1- Koruyucu, yardımcı, gözeten, destekleyici, yandaş. Kur’an’da yer alan “Veli” ve velinin çoğulu olan “evliya” sözcüklerine dost, dostlar olarak anlam verilmesi doğru değildir. Bu sözcükler, etik anlamdaki dostluğu değil; siyasi bağlamda yönetmeyi, korumayı, gözetilmeyi ifade etmektedir.
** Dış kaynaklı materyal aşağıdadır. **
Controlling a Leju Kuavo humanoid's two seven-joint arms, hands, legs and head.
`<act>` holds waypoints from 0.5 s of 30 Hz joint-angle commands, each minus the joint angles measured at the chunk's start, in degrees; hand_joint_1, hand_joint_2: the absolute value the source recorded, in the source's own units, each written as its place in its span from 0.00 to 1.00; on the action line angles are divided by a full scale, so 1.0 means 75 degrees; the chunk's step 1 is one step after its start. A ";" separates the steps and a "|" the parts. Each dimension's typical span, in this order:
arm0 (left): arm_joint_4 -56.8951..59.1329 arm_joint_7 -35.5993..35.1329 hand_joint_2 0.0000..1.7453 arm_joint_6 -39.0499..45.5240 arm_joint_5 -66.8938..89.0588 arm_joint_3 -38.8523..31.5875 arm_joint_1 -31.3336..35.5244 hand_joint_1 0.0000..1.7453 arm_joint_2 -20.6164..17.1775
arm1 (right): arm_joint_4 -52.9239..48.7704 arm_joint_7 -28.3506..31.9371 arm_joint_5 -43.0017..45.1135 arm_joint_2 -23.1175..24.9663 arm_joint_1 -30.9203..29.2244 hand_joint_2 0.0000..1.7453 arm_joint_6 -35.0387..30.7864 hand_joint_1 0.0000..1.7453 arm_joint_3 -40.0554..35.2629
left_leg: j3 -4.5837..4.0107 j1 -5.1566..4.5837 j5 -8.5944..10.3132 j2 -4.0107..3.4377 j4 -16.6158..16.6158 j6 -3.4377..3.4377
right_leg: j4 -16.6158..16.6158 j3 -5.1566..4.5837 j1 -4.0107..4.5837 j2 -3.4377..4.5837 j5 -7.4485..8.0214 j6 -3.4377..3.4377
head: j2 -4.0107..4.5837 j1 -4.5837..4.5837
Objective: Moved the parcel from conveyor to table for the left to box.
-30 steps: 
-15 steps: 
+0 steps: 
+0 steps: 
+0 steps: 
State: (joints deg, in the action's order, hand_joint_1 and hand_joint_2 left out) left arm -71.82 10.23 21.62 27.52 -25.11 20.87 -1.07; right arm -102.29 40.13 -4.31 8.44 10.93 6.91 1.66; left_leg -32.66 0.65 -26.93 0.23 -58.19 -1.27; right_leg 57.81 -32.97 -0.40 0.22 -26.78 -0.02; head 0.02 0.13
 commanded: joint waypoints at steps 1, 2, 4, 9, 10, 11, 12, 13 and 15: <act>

Kur’an, “dost” için halil sözcüğünü kullanmaktadır. (Örneğin: 2:254; 4:125; 17:73; 25:28) 2- Güçsüz bırakılmışlar, ezilmişler, kimsesizler, çaresizler, küçümsenenler.


Arapça
4|75|وَمَا لَكُمْ لَا تُقَـٰتِلُونَ فِى سَبِيلِ ٱللَّهِ وَٱلْمُسْتَضْعَفِينَ مِنَ ٱلرِّجَالِ وَٱلنِّسَآءِ وَٱلْوِلْدَٰنِ ٱلَّذِينَ يَقُولُونَ رَبَّنَآ أَخْرِجْنَا مِنْ هَـٰذِهِ ٱلْقَرْيَةِ ٱلظَّالِمِ أَهْلُهَا وَٱجْعَل لَّنَا مِن لَّدُنكَ وَلِيًّا وَٱجْعَل لَّنَا مِن لَّدُنكَ نَصِيرًا+
Latin
75. Ve mâ lekum lâ tukâtilûne fî sebîlillâhi vel mustad’afîne miner ricâli ven nisâi vel vildânillezîne yekûlûne rabbenâ ahricnâ min hâzihil karyetiz zâlimi ehluhâ, vec’al lenâ min ledunke veliyyâ(veliyyen), vec’al lenâ min ledunke nasîrâ(nasîran).